**** Recorded information
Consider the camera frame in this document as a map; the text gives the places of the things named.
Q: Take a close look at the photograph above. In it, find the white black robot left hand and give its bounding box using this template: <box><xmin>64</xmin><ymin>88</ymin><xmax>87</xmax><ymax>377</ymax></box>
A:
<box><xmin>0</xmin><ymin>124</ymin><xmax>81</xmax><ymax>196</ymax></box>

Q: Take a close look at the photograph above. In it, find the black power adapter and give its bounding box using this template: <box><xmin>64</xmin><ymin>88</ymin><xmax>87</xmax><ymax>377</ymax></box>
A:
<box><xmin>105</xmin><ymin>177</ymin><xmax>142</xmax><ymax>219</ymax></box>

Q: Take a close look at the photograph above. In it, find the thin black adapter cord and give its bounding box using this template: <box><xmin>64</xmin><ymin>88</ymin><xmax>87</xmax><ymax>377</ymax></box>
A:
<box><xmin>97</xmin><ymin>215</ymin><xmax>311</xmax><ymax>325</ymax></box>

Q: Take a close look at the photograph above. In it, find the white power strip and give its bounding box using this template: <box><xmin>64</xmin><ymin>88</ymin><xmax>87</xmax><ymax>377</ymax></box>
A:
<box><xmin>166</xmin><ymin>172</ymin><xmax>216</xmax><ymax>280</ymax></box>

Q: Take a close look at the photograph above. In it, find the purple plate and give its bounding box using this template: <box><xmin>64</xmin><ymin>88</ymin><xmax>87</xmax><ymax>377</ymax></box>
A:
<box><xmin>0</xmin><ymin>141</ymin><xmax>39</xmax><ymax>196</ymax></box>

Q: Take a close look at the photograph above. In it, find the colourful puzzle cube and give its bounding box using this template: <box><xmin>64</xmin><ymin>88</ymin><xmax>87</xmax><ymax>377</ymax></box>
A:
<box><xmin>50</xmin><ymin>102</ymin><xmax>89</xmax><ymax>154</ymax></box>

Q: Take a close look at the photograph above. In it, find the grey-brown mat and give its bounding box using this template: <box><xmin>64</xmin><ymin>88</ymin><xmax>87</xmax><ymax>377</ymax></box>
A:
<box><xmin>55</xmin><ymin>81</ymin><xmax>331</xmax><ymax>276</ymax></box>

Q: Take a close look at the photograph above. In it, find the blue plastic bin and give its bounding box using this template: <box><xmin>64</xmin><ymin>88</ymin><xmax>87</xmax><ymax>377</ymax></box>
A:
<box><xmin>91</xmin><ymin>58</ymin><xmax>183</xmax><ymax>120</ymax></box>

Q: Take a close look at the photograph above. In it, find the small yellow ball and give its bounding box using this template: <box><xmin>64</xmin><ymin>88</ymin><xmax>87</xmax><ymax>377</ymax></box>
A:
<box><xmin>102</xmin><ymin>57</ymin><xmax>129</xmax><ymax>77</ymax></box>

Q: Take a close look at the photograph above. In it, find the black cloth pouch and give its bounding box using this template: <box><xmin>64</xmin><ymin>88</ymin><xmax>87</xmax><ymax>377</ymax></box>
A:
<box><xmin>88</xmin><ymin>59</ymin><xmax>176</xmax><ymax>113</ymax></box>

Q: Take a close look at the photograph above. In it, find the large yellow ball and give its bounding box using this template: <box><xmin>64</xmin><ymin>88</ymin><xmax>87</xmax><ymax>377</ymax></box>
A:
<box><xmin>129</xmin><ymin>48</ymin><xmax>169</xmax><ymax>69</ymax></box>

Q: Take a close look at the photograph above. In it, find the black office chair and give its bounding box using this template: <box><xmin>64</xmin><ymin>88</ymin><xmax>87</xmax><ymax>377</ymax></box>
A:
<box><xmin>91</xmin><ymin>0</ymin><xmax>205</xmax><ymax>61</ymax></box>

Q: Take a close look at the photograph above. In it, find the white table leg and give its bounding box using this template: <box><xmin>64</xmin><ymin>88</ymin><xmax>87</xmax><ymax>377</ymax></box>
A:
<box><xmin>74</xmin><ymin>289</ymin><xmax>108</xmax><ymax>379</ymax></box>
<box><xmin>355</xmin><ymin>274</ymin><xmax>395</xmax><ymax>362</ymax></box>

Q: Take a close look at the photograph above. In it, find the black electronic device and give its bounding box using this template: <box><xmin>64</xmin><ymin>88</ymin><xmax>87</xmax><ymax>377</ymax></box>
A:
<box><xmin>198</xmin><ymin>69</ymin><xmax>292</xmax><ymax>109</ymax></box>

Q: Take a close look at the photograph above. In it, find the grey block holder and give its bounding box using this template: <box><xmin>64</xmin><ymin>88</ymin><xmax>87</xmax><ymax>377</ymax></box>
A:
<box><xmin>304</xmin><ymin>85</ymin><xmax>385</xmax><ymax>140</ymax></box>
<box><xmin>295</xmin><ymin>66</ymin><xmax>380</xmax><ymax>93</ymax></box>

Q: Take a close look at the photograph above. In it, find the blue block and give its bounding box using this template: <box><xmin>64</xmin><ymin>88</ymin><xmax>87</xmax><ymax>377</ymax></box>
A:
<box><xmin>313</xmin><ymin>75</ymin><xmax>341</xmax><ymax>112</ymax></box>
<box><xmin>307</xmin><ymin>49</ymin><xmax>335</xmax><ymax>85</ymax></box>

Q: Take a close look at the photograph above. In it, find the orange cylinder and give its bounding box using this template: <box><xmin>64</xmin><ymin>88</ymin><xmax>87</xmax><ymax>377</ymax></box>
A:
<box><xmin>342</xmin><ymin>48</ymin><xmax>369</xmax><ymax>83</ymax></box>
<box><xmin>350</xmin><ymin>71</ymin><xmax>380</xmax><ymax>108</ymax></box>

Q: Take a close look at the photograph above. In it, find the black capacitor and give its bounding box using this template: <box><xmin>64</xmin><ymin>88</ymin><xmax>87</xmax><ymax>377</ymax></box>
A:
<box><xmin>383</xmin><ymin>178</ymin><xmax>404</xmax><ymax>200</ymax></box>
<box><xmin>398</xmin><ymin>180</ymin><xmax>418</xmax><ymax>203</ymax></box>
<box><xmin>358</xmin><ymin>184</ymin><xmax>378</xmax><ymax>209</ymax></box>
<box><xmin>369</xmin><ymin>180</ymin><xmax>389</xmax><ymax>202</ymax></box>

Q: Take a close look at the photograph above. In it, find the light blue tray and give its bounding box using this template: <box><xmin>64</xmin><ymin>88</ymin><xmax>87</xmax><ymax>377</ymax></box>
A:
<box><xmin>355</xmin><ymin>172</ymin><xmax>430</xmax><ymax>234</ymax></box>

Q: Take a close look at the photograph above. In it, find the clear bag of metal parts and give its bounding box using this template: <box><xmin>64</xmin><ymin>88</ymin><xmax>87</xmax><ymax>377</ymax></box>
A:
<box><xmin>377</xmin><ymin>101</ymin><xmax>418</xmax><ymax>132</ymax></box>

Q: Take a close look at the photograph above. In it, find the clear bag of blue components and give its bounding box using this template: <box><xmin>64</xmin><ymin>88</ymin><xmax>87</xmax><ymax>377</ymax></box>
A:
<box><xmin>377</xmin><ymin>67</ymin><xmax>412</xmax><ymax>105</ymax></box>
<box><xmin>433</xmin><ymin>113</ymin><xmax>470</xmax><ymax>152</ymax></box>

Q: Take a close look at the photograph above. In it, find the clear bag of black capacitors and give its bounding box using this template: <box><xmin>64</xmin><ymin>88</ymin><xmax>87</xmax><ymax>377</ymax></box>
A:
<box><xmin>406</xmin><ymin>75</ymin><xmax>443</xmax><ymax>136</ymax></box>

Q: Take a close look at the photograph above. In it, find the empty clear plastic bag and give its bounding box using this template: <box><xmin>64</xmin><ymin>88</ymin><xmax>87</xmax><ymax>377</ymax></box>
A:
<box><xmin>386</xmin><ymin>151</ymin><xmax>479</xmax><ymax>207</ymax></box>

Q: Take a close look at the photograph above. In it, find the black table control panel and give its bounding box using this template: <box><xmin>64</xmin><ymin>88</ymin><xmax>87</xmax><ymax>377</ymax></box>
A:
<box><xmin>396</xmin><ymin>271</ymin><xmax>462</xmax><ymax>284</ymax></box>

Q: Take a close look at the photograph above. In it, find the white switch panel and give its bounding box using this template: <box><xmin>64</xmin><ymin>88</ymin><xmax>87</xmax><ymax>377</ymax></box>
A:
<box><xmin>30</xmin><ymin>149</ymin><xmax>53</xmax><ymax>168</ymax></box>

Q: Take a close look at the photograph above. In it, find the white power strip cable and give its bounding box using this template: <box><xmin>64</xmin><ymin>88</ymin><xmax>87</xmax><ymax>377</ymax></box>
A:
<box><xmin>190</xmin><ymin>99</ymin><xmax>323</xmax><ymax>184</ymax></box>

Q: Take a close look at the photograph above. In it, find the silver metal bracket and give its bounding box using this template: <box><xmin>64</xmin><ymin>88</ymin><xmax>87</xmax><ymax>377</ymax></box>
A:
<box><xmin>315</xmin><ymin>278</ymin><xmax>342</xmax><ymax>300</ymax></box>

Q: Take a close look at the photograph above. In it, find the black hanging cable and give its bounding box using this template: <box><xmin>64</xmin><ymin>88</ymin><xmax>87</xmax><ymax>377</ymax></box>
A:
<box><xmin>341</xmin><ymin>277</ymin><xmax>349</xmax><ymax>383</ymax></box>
********
■ Exercise ■
Working through the entries above, copy every line in which "strip" is found.

■ The completed task ■
Q: Take a close look at the photograph above. In it, find the white power strip and give its bounding box using this template: <box><xmin>64</xmin><ymin>88</ymin><xmax>87</xmax><ymax>377</ymax></box>
Q: Take a close look at the photograph above. In it, find the white power strip cable and give its bounding box using this template: <box><xmin>64</xmin><ymin>88</ymin><xmax>87</xmax><ymax>377</ymax></box>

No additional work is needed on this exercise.